Your instructions: Transcribe only the lines of the listing below from the one holding "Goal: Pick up" through the one holding "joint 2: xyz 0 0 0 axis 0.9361", inclusive, without any change.

Supplied information:
----
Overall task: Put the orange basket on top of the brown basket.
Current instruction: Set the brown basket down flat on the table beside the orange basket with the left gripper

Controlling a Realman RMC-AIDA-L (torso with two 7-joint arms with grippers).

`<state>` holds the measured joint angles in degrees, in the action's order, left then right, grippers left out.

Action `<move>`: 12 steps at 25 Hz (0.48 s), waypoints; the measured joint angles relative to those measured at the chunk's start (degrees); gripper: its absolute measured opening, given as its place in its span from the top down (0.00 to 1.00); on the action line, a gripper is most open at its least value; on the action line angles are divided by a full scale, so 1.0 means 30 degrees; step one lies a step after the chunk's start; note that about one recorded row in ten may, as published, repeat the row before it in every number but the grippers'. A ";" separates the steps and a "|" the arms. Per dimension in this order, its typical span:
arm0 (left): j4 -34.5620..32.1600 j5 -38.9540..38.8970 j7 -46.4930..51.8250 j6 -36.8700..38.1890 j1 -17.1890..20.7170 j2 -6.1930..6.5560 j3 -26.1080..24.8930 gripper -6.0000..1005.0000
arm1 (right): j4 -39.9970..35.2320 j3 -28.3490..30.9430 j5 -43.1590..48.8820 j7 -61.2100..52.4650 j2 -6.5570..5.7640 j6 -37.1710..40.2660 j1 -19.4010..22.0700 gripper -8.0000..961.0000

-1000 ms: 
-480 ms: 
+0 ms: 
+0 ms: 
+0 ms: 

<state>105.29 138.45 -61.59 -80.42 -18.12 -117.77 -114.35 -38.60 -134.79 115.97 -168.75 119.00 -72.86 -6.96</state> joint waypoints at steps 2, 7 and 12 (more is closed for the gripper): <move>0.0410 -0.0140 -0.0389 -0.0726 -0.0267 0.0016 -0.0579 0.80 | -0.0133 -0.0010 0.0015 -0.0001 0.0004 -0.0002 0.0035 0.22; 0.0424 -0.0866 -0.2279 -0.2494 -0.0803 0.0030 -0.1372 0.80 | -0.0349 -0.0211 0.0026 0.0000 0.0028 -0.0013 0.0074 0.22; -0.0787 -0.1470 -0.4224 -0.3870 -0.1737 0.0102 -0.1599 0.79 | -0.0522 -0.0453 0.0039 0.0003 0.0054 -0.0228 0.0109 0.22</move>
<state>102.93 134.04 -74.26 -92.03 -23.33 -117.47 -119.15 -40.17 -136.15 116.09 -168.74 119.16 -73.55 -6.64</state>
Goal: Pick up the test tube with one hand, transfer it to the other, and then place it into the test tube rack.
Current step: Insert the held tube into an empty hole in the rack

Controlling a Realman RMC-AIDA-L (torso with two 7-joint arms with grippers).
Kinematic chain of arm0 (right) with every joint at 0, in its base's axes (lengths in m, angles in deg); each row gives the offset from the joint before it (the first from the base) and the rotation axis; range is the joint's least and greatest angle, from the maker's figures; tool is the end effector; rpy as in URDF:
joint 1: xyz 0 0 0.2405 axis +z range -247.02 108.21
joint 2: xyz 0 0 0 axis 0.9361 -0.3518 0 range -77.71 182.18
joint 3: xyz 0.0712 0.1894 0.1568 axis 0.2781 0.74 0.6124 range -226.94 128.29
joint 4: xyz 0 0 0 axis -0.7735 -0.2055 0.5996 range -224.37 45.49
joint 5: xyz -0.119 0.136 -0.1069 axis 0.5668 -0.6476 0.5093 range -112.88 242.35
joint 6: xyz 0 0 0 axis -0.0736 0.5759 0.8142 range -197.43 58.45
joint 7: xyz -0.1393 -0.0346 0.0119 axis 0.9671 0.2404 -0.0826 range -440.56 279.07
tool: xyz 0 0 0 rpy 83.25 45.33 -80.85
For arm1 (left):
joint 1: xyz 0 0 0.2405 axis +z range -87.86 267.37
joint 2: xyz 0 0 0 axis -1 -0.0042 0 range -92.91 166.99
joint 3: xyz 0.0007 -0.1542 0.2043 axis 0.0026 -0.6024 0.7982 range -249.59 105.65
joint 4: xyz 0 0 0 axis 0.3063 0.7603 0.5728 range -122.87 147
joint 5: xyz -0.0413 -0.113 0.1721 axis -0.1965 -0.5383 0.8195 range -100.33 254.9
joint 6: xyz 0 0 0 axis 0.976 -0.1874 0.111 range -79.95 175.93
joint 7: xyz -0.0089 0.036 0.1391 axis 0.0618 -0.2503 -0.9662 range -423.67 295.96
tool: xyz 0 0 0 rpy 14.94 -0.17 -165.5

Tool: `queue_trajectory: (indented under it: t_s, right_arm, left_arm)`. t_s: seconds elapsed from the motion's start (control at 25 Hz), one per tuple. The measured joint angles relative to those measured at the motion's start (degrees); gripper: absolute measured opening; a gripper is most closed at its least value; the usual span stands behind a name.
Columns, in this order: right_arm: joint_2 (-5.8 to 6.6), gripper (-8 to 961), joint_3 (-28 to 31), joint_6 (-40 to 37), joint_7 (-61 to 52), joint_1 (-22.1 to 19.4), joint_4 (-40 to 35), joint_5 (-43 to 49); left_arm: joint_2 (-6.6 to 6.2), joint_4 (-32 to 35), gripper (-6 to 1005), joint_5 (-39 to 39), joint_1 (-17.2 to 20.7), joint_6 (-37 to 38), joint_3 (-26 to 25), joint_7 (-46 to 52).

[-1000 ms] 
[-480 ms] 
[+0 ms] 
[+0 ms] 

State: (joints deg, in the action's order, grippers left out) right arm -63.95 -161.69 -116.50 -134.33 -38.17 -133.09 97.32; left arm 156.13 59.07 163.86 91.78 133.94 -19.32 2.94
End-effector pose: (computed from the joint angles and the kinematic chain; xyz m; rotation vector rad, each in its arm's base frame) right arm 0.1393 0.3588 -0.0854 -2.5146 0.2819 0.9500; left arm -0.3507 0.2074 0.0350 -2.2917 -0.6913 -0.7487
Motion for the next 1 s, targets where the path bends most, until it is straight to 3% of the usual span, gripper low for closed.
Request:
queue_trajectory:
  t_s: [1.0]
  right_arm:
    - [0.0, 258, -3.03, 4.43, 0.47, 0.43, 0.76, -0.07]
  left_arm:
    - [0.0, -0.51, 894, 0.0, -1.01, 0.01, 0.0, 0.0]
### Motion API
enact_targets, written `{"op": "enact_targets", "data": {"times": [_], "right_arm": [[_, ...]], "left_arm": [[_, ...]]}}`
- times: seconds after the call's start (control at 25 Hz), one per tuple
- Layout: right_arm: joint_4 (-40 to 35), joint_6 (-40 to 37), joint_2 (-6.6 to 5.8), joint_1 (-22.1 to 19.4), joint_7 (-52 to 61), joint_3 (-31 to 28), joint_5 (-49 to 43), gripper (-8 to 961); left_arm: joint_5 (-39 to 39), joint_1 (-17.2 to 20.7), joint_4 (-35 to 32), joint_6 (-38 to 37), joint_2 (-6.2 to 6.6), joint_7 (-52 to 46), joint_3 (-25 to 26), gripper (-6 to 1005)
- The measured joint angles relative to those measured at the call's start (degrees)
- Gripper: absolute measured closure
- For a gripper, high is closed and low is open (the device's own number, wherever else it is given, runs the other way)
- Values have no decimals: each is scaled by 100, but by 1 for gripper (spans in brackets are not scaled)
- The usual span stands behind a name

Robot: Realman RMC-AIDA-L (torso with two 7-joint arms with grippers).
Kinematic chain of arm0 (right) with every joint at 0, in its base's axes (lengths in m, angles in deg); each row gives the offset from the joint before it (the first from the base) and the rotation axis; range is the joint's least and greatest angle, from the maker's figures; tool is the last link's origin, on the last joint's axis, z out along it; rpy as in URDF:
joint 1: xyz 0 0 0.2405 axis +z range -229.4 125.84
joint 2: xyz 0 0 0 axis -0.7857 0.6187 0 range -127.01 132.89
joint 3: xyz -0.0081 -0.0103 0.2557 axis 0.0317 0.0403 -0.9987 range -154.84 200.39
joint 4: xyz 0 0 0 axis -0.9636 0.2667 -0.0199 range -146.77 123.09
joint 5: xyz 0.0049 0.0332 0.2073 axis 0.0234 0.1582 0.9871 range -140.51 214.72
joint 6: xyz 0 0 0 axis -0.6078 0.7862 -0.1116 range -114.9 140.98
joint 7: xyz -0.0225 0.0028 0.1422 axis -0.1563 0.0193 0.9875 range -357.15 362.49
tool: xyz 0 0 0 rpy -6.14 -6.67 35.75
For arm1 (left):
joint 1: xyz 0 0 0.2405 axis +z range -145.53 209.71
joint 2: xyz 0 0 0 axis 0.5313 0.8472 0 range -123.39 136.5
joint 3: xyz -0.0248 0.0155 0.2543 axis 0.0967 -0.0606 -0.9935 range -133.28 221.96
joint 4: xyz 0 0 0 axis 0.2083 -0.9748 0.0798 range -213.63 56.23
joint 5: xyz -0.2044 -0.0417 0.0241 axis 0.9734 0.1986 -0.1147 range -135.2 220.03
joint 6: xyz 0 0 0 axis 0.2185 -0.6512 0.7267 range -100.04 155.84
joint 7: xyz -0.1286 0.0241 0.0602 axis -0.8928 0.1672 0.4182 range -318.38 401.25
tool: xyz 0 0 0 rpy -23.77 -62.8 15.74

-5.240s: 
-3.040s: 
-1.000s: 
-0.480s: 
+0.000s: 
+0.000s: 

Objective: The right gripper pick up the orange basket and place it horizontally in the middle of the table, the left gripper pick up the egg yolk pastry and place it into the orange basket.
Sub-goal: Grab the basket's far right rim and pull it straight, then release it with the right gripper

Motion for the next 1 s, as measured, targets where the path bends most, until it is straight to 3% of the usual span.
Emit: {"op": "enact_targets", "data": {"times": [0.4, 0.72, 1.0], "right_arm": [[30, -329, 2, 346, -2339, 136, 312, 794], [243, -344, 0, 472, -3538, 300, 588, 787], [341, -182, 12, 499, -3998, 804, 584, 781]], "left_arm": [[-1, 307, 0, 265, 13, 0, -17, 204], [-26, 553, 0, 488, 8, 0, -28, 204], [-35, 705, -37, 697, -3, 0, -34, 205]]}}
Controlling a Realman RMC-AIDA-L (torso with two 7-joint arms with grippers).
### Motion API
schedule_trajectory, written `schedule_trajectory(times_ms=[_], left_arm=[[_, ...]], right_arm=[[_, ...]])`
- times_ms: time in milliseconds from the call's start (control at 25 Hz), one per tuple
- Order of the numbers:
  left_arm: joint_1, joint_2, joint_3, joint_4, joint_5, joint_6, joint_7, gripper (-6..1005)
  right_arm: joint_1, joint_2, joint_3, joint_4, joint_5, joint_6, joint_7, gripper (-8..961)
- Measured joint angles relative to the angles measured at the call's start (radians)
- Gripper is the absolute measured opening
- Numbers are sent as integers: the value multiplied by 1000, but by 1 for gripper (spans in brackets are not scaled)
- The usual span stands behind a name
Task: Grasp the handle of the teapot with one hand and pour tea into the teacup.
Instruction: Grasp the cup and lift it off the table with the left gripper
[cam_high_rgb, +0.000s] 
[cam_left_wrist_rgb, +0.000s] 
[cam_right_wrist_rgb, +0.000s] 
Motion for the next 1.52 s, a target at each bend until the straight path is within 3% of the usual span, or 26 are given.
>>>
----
Result:
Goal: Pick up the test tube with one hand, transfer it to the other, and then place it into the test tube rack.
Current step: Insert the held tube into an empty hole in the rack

Controlling a Realman RMC-AIDA-L (torso with two 7-joint arms with grippers).
Kinematic chain of arm0 (right) with every joint at 0, in its base's axes (lengths in m, angles in deg); each row gives the offset from the joint before it (the first from the base) and the rotation axis; range is the joint's least and greatest angle, from the maker's figures; tool is the end effector; rpy as in URDF:
joint 1: xyz 0 0 0.2405 axis +z range -247.02 108.21
joint 2: xyz 0 0 0 axis 0.9361 -0.3518 0 range -77.71 182.18

This answer is complete as it stands.